Start of Stored data

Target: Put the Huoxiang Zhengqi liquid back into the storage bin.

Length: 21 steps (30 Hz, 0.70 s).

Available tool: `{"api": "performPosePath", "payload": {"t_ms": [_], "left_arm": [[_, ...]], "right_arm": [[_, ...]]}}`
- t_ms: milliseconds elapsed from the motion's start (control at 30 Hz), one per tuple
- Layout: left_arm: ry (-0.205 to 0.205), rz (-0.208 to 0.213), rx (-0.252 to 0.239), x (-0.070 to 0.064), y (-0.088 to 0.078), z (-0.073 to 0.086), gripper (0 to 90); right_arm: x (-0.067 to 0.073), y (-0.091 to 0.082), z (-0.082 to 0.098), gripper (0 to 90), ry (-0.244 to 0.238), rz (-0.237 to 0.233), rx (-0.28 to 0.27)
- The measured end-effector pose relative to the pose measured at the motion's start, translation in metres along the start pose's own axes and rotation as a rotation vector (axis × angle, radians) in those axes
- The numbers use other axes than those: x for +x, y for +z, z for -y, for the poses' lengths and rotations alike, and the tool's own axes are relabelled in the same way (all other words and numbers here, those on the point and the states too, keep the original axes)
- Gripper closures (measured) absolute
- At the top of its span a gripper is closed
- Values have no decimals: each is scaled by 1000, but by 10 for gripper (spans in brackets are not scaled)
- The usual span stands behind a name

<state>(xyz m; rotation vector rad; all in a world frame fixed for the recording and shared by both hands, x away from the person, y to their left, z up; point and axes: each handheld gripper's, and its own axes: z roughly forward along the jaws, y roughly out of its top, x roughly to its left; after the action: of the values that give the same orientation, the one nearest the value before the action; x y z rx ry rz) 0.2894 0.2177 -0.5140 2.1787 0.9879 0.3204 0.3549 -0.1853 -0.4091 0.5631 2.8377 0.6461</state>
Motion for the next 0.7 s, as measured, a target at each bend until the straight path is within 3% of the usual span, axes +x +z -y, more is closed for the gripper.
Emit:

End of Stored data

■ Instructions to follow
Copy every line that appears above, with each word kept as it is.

■ Worked solution
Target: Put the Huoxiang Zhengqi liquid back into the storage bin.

Length: 21 steps (30 Hz, 0.70 s).

Available tool: `{"api": "performPosePath", "payload": {"t_ms": [_], "left_arm": [[_, ...]], "right_arm": [[_, ...]]}}`
- t_ms: milliseconds elapsed from the motion's start (control at 30 Hz), one per tuple
- Layout: left_arm: ry (-0.205 to 0.205), rz (-0.208 to 0.213), rx (-0.252 to 0.239), x (-0.070 to 0.064), y (-0.088 to 0.078), z (-0.073 to 0.086), gripper (0 to 90); right_arm: x (-0.067 to 0.073), y (-0.091 to 0.082), z (-0.082 to 0.098), gripper (0 to 90), ry (-0.244 to 0.238), rz (-0.237 to 0.233), rx (-0.28 to 0.27)
- The measured end-effector pose relative to the pose measured at the motion's start, translation in metres along the start pose's own axes and rotation as a rotation vector (axis × angle, radians) in those axes
- The numbers use other axes than those: x for +x, y for +z, z for -y, for the poses' lengths and rotations alike, and the tool's own axes are relabelled in the same way (all other words and numbers here, those on the point and the states too, keep the original axes)
- Gripper closures (measured) absolute
- At the top of its span a gripper is closed
- Values have no decimals: each is scaled by 1000, but by 10 for gripper (spans in brackets are not scaled)
- The usual span stands behind a name

<state>(xyz m; rotation vector rad; all in a world frame fixed for the recording and shared by both hands, x away from the person, y to their left, z up; point and axes: each handheld gripper's, and its own axes: z roughly forward along the jaws, y roughly out of its top, x roughly to its left; after the action: of the values that give the same orientation, the one nearest the value before the action; x y z rx ry rz) 0.2894 0.2177 -0.5140 2.1787 0.9879 0.3204 0.3549 -0.1853 -0.4091 0.5631 2.8377 0.6461</state>
Motion for the next 0.7 s, as measured, a target at each bend until the straight path is within 3% of the usual span, axes +x +z -y, more is closed for the gripper.
Emit:

This output requires nothing more.